Quàsquara

Non aux intégrismes

par François Alfonsi
Une histoire de Clochemerle à Quàsquara a tourné au psychodrame identitaire par le miracle d’une « Une » de Corse-matin qui a enflammé l’actualité du week-end. Aussi sec, un cortège indigné s’est rendu sur les lieux pour porter une caricature de message bien dans l’air du temps.

 

Dans le nouvel épisode de Don Camillo qui se joue à Quàsquara, les rôles sont inversés puisque c’est le maire et son conseil municipal qui sont accusés d’abuser du goupillon par une « Peppone » à la laïcité rigoriste qui a saisi les tribunaux pour obtenir le déplacement d’une croix plantée par la commune à l’entrée du village. Mais les ressorts de la comédie villageoise sont bien les mêmes et, de posture en enflure, on finit par convoquer jusqu’à l’Évêque, le Juge et le Préfet pour régler un conflit dérisoire. Principale et notable différence entre les deux scénarios : si les rues de la ville dont Peppone est le maire grouillent de monde tout au long de l’année, celles de Quàsquara restent désertes onze mois sur douze. Et la soudaine flambée des tensions villageoises ne va certainement pas contribuer à leur revitalisation !

Dans chaque village, l’Église est le premier patrimoine autour duquel on se rassemble spontanément, croyants et non croyants, jeunes et moins jeunes, i paisani è i frusteri, i bianchi è i rossi, u partitu è u contrapartitu. Cette fonction est essentielle pour construire le « vivre ensemble » qui soude une communauté villageoise.

 

Un poison menace ce « vivre ensemble », celui de l’intégrisme multiforme qui est de plus en plus dans l’air du temps. Intégrisme religieux ou intégrisme laïcard, et, désormais installé dans la vie politique corse, un intégrisme identitaire qui fait de la religion un étendard.

Cet intégrisme identitaire se revendique corse avant tout, mais il ne peut cacher les profondes similitudes qui le rapprochent des mouvements qui, en France et en Europe, relancent un activisme d’extrême-droite virulent. D’ailleurs ils s’affichent ensemble, comme avec Eric Zemmour et Marion Maréchal-Le Pen à Paris, eux-mêmes enchevêtrés avec leurs homologues en Allemagne, en Italie, en Espagne, en Hongrie et ailleurs. Cette Mossa Palatina n’a rien d’une Mossa Paisana. Elle n’est que la version corse d’une montée de l’extrême-droite en Europe.
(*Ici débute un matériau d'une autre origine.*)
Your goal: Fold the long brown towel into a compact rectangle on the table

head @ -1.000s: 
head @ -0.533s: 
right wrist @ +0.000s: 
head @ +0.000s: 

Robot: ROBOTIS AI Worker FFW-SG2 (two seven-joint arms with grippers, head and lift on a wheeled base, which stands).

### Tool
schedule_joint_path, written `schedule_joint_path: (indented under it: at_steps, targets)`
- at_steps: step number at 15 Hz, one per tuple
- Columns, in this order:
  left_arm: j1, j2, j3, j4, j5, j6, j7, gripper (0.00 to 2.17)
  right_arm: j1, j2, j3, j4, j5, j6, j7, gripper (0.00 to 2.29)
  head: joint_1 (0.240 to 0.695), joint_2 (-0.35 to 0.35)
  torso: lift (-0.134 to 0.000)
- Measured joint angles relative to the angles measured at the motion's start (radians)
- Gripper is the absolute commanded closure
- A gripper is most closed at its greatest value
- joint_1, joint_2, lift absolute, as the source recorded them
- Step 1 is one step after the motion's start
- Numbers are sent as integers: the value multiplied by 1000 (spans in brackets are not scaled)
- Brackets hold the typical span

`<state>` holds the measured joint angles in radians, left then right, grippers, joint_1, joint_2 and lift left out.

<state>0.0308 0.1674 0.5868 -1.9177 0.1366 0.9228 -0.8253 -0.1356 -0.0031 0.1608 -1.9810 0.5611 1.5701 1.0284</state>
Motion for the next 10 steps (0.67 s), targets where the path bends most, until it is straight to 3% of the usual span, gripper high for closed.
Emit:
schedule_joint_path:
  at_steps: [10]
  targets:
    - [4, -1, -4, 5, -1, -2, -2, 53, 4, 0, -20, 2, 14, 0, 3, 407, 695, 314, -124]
Chaque fait divers, chaque controverse villageoise, est désormais devenu prétexte à s’afficher, baretta incalfata et verbe haut, en brandissant l’identité corse et le christianisme en étendard. Dans cette agitation médiatique, la presse a forcément une grande place qui monte en épingle chaque évènement pouvant jeter un trouble, comme cette polémique futile entre villageois de Quàsquara. À Paris, il y a même une presse désormais dédiée à cette tâche par ses nouveaux propriétaires, comme CNews et ses homologues de la presse écrite.

Le slogan mis en avant est « pas de ça en Corse » en parlant du « wokisme », agité comme un épouvantail nébuleux par des commentateurs ignorants. Ainsi on s’en prend au féminisme version « me too » ; mais quelle jeune femme corse voudrait connaître aujourd’hui ce qu’ont connu leurs mères ou grand-mères en matière de condition féminine ? Les rassemblements identitaires presque exclusivement masculins ne se posent pas ce genre de questions !

Et, chaque fois, transparait leur véritable raison d’être, à savoir le racisme et la xénophobie. Tout ça au nom d’une foi vigoureusement proclamée, mais qui ignore l’essentiel du message évangélique, celui de la tolérance et du secours dû à la détresse des hommes sur cette Terre.

 

Le nationalisme corse doit se prémunir contre les sirènes du racisme et de la xénophobie qui le marginaliserait et le compromettrait aux côtés des forces de l’extrême-droite en France et en Europe. L’avenir de la Corse ne se construira pas en « remontant le temps » d’une Corse idéalisée des années cinquante. Il faut regarder devant, en arrachant les moyens de l’enseignement immersif pour la langue et ceux de l’autonomie pour notre peuple.

Retroussons-nous les manches, relevons les défis politiques de l’heure en capitalisant l’autonomie obtenue par l’accord de Beauvau, et regroupons-nous autour de nos églises et de nos villages de façon saine, ouverte et joyeuse.